[Stored items from a collection]
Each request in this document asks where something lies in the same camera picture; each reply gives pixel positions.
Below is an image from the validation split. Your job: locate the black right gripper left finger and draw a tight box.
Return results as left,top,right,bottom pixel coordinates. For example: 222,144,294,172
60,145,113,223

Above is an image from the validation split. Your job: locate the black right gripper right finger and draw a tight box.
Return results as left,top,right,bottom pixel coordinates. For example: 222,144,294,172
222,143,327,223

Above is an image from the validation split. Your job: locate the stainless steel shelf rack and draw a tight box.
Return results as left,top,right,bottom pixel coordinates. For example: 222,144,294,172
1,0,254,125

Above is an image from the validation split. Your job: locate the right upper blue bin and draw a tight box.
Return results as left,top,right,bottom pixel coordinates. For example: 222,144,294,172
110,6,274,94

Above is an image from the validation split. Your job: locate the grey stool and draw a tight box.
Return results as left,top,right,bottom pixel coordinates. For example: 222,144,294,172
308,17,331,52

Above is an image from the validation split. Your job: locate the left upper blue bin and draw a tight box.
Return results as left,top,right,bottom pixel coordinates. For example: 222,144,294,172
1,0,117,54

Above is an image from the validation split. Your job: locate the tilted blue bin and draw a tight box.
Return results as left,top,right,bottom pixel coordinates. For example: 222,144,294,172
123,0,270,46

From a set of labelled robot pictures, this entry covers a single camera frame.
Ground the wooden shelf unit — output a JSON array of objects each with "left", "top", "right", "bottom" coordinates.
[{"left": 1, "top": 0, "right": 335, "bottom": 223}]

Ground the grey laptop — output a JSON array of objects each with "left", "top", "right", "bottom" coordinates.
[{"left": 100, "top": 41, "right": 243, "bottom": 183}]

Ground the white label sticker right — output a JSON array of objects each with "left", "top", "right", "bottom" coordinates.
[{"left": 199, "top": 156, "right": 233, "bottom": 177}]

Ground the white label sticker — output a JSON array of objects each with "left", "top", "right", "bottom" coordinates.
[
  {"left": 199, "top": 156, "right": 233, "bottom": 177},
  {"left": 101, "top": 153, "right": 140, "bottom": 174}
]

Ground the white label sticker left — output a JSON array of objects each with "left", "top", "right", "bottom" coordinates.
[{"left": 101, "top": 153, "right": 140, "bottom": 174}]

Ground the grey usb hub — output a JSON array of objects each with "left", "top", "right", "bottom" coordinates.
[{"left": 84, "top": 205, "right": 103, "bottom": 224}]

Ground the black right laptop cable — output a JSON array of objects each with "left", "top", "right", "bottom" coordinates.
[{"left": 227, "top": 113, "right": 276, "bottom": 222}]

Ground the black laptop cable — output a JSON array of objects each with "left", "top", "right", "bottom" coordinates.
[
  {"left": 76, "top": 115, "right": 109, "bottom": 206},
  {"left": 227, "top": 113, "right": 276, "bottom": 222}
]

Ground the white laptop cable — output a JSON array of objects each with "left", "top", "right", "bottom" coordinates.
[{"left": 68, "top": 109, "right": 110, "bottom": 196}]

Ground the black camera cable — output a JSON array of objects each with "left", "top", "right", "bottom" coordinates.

■ WHAT YOU ARE ASKED TO DO: Nothing but the lines from the one containing "Ground the black right" through the end of the entries belongs in the answer; repeat them exactly.

■ ANSWER AREA:
Ground the black right laptop cable — output a JSON array of objects each with "left", "top", "right", "bottom" coordinates.
[{"left": 227, "top": 113, "right": 276, "bottom": 222}]

Ground the black laptop cable — output a JSON array of objects each with "left", "top", "right", "bottom" coordinates.
[
  {"left": 76, "top": 115, "right": 109, "bottom": 206},
  {"left": 227, "top": 113, "right": 276, "bottom": 222}
]

Ground the white laptop cable — output a JSON array of objects each with "left", "top", "right", "bottom" coordinates.
[{"left": 68, "top": 109, "right": 110, "bottom": 196}]

Ground the black camera cable — output a JSON array of objects each with "left", "top", "right", "bottom" coordinates.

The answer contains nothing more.